# Prompt
From the entries below, please output exactly the lines starting at the one containing "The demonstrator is" and ending at the one containing "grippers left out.", both included.

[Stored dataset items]
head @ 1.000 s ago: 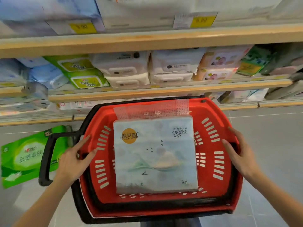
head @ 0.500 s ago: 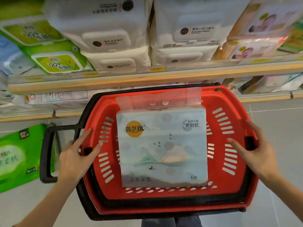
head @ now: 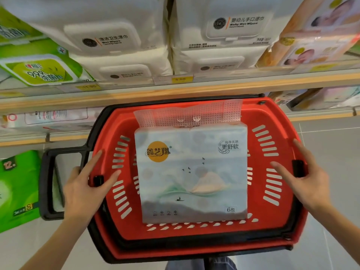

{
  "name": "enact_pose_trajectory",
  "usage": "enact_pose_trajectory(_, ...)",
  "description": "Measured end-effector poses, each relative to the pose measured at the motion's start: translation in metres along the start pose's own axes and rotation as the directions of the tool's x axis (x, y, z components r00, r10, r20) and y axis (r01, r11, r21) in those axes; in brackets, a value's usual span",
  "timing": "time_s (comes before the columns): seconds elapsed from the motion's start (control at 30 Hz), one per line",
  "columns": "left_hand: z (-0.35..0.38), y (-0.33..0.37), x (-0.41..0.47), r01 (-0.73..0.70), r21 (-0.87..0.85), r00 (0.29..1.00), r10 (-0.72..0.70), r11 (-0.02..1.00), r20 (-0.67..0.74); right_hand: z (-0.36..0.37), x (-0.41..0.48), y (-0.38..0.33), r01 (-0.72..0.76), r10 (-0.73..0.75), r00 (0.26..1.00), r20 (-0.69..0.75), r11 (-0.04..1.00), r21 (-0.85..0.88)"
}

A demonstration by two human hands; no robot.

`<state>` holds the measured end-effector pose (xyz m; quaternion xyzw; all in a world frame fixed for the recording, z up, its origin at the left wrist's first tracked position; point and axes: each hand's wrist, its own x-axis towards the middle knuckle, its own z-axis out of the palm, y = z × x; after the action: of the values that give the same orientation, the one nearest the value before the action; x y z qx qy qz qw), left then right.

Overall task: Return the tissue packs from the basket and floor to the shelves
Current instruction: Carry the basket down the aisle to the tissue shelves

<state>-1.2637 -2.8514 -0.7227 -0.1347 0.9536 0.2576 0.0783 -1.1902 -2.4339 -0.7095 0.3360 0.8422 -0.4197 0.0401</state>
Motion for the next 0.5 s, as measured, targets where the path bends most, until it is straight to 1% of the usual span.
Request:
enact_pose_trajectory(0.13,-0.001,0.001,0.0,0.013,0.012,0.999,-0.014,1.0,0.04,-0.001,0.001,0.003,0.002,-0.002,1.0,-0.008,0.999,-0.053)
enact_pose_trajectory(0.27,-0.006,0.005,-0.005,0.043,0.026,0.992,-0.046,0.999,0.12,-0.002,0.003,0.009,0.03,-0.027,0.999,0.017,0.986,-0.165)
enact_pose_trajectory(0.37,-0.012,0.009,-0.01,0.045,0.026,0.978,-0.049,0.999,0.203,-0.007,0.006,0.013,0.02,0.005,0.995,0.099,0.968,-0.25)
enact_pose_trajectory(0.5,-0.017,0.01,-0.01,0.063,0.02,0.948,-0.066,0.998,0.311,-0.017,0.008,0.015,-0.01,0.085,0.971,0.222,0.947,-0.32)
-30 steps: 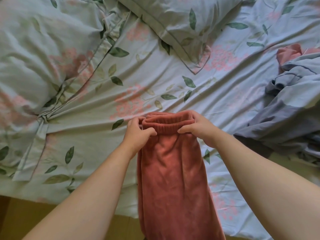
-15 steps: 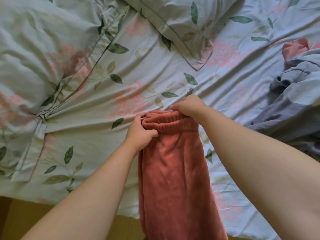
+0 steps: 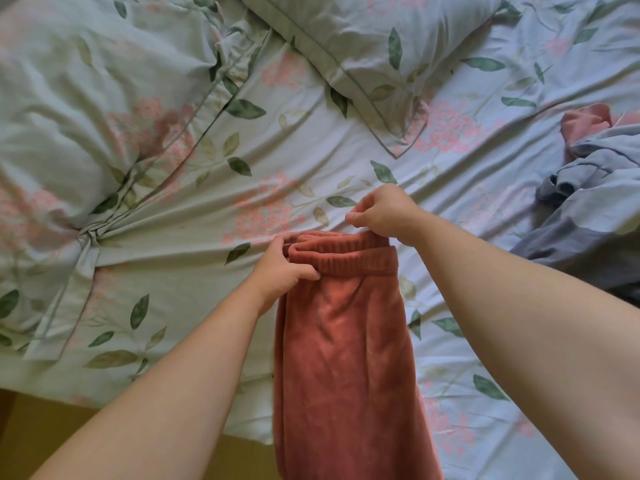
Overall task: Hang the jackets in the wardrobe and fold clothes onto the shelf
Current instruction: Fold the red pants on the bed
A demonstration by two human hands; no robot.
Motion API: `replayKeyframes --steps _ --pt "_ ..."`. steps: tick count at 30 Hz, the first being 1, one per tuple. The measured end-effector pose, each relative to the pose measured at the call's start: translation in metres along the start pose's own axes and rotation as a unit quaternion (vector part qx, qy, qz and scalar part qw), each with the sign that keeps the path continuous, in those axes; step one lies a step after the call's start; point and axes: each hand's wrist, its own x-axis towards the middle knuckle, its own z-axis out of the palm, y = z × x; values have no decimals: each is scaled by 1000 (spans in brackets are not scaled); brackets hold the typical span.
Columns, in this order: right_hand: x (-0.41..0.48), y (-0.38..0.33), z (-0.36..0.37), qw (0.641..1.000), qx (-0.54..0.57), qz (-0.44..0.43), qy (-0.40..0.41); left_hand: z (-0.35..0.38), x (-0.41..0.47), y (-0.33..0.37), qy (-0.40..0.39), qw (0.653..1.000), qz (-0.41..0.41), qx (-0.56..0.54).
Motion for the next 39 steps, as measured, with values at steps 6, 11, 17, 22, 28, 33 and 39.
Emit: replayKeyframes --steps 6,11,17,22,28,33,39 --pt "-7 2 -1 997 76 -13 22 1 3 1 -14 997 48 61" --pt "-9 2 0 990 127 10 60 3 -2 15 -33 998 46 29" --pt "-9 3 0 997 58 -34 33 -2 4 27 -58 996 9 70" --pt "-18 14 -5 969 -21 -34 -242 0 4 36 -60 995 -3 77" --pt "-13 19 -8 946 -109 4 -305 3 2 37 -96 995 -37 8" --pt "-37 -18 -35 902 -115 54 -412 -10 -18 69 -316 945 -86 21" --pt "-41 -88 -84 940 -56 25 -336 -39 -23 163 -276 960 -17 41"
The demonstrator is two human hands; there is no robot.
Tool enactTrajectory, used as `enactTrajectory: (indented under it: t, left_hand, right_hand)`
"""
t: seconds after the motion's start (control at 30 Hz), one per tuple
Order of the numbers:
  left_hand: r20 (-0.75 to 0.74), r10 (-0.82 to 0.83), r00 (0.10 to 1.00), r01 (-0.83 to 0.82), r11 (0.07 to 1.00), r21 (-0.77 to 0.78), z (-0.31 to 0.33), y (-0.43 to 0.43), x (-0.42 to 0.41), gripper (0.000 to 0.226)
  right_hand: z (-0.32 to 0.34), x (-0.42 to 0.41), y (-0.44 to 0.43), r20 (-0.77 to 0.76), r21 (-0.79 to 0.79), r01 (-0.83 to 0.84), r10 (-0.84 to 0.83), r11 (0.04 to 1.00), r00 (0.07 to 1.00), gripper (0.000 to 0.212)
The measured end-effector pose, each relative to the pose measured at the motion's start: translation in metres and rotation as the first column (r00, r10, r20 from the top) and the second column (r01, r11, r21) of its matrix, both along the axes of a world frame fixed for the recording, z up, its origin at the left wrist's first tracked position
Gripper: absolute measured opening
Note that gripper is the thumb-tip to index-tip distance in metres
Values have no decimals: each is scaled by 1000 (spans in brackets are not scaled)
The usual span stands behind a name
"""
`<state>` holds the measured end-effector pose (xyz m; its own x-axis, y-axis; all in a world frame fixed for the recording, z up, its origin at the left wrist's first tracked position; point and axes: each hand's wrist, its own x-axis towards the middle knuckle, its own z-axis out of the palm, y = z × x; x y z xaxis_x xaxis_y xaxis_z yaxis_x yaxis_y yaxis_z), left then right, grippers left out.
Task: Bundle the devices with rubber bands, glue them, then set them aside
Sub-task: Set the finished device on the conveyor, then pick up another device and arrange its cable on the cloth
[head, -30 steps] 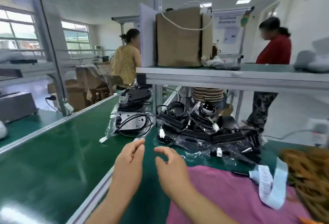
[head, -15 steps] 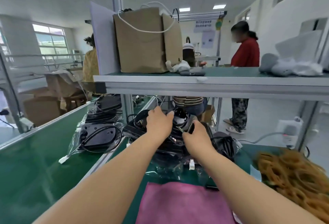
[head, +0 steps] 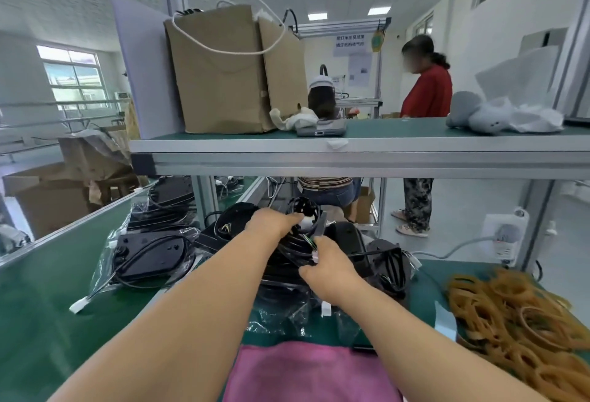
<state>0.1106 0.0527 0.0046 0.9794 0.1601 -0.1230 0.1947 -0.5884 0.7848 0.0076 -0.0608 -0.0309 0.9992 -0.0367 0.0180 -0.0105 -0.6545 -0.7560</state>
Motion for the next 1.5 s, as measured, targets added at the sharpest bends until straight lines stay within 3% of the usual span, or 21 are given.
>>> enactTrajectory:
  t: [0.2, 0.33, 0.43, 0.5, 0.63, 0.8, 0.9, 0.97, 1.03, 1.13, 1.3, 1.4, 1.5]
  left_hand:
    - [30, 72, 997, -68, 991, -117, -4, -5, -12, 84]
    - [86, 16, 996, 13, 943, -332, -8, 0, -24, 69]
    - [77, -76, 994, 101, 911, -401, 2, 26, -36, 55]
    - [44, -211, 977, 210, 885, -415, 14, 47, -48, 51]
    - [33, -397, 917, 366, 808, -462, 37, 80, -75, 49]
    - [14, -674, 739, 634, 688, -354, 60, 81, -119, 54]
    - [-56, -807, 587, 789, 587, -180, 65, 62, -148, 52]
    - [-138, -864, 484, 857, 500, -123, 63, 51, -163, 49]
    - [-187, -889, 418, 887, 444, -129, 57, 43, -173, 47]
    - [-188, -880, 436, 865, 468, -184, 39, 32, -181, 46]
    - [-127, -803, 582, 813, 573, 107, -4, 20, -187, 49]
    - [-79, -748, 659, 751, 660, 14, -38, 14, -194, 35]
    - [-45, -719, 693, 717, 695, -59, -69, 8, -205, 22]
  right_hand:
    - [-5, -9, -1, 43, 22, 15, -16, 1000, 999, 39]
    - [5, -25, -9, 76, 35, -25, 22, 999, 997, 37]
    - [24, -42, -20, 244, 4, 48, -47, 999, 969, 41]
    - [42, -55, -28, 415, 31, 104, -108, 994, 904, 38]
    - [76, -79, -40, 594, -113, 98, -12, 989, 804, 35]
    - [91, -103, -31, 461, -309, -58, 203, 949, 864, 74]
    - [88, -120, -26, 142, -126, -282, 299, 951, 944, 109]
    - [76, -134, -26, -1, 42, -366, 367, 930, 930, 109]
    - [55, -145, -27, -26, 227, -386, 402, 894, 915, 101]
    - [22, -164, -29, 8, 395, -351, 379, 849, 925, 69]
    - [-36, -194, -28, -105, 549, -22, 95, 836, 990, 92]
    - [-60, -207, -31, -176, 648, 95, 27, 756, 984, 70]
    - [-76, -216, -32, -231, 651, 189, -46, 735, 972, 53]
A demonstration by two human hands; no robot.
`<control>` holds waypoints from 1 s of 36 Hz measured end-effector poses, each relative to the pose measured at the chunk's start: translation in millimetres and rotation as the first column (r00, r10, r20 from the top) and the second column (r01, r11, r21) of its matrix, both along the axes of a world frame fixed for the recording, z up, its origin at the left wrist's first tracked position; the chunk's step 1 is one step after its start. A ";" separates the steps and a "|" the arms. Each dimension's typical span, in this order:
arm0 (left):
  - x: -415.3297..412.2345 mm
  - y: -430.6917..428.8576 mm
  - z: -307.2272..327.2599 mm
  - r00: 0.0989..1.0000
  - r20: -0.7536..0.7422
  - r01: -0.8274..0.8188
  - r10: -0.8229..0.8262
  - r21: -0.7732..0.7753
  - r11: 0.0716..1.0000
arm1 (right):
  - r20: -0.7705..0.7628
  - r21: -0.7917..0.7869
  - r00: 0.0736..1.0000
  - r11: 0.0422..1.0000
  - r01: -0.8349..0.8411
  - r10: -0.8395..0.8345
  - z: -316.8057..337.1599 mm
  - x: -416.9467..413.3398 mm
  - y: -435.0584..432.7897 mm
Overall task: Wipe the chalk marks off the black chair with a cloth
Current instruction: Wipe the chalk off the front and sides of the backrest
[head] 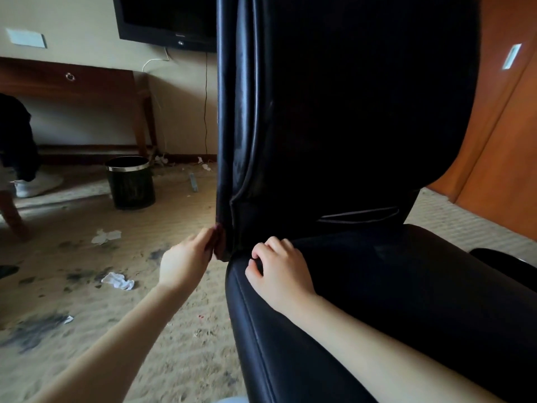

# Result of this exercise
The demonstrator is two human hands; there is no robot.
Tool enactTrajectory, used as `enactTrajectory: (indented under it: t, left_hand, right_hand)`
"""
t: seconds after the motion's start (control at 30 Hz), one per tuple
Order of the numbers:
  left_hand: r20 (-0.75 to 0.74), r10 (-0.82 to 0.83), r00 (0.10 to 1.00), r01 (-0.83 to 0.82), r11 (0.07 to 1.00), r21 (-0.77 to 0.78), z (-0.31 to 0.33), y (-0.43 to 0.43), x (-0.42 to 0.41), gripper (0.000 to 0.226)
  right_hand: z (-0.32 to 0.34), x (-0.42 to 0.41), y (-0.44 to 0.43), r20 (-0.77 to 0.76), r21 (-0.79 to 0.79), r01 (-0.83 to 0.84), r10 (-0.84 to 0.83), r11 (0.04 to 1.00), r00 (0.07 to 1.00), gripper (0.000 to 0.212)
The measured end-effector pose, each relative to the pose measured at the motion's start: translation in metres and rotation as the first column (r00, r10, r20 from the top) and the second column (r01, r11, r21) of its matrix, both along the axes of a world frame fixed for the recording, z up, its origin at the left wrist's first tracked position
Gripper: absolute measured opening
Note that gripper is the thumb-tip to index-tip distance in metres
Values have no decimals: each is scaled by 1000 (spans in brackets are not scaled)
The usual span stands behind a name
"""
`<state>` holds the measured end-effector pose (xyz m; its own x-axis, y-axis; all in a world frame fixed for the recording, z up, its origin at the left wrist's first tracked position; point and axes: each hand's wrist, its own x-axis towards the middle knuckle, its own z-axis out of the palm, y = z × x; x y z xaxis_x xaxis_y xaxis_z yaxis_x yaxis_y yaxis_z), left then right, grippers left out.

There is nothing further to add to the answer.